Problem -> Every line of the data must appear again in the answer, exactly as written.
────────────────────
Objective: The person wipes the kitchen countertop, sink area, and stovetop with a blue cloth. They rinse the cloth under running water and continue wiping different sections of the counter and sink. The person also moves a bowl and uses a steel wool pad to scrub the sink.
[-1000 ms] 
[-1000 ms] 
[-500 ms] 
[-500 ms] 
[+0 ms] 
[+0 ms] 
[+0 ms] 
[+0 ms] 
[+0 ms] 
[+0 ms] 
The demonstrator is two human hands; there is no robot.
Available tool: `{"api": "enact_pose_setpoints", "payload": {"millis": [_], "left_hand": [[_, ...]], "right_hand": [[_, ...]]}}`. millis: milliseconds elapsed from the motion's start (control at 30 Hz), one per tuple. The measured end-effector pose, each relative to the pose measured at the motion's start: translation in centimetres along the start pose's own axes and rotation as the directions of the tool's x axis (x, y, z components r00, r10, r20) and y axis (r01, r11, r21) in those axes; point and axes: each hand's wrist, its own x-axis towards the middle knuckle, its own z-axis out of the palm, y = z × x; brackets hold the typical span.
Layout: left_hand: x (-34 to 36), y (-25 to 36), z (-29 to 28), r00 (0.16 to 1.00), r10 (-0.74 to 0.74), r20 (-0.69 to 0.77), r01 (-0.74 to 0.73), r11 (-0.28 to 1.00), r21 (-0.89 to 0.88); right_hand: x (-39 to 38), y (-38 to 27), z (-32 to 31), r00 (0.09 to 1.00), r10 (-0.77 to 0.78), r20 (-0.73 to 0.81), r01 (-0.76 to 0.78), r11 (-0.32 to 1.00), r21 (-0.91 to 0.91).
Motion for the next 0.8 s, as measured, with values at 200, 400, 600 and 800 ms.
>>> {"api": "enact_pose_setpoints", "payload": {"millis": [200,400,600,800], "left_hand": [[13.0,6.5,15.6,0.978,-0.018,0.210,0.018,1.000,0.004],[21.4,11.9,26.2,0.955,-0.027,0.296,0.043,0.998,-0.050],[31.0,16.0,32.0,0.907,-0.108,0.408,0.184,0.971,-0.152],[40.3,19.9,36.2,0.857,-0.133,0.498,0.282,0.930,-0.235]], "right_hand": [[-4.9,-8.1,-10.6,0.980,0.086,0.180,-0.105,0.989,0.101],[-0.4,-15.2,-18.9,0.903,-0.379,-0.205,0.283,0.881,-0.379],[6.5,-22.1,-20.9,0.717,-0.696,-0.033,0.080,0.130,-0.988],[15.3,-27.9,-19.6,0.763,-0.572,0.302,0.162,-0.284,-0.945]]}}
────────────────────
Result of this task ->
Objective: The person wipes the kitchen countertop, sink area, and stovetop with a blue cloth. They rinse the cloth under running water and continue wiping different sections of the counter and sink. The person also moves a bowl and uses a steel wool pad to scrub the sink.
[-1000 ms] 
[-1000 ms] 
[-500 ms] 
[-500 ms] 
[+0 ms] 
[+0 ms] 
[+0 ms] 
[+0 ms] 
[+0 ms] 
[+0 ms] 
The demonstrator is two human hands; there is no robot.
Available tool: `{"api": "enact_pose_setpoints", "payload": {"millis": [_], "left_hand": [[_, ...]], "right_hand": [[_, ...]]}}`. millis: milliseconds elapsed from the motion's start (control at 30 Hz), one per tuple. The measured end-effector pose, each relative to the pose measured at the motion's start: translation in centimetres along the start pose's own axes and rotation as the directions of the tool's x axis (x, y, z components r00, r10, r20) and y axis (r01, r11, r21) in those axes; point and axes: each hand's wrist, its own x-axis towards the middle knuckle, its own z-axis out of the palm, y = z × x; brackets hold the typical span.
Layout: left_hand: x (-34 to 36), y (-25 to 36), z (-29 to 28), r00 (0.16 to 1.00), r10 (-0.74 to 0.74), r20 (-0.69 to 0.77), r01 (-0.74 to 0.73), r11 (-0.28 to 1.00), r21 (-0.89 to 0.88); right_hand: x (-39 to 38), y (-38 to 27), z (-32 to 31), r00 (0.09 to 1.00), r10 (-0.77 to 0.78), r20 (-0.73 to 0.81), r01 (-0.76 to 0.78), r11 (-0.32 to 1.00), r21 (-0.91 to 0.91).
Motion for the next 0.8 s, as measured, with values at 200, 400, 600 and 800 ms.
>>> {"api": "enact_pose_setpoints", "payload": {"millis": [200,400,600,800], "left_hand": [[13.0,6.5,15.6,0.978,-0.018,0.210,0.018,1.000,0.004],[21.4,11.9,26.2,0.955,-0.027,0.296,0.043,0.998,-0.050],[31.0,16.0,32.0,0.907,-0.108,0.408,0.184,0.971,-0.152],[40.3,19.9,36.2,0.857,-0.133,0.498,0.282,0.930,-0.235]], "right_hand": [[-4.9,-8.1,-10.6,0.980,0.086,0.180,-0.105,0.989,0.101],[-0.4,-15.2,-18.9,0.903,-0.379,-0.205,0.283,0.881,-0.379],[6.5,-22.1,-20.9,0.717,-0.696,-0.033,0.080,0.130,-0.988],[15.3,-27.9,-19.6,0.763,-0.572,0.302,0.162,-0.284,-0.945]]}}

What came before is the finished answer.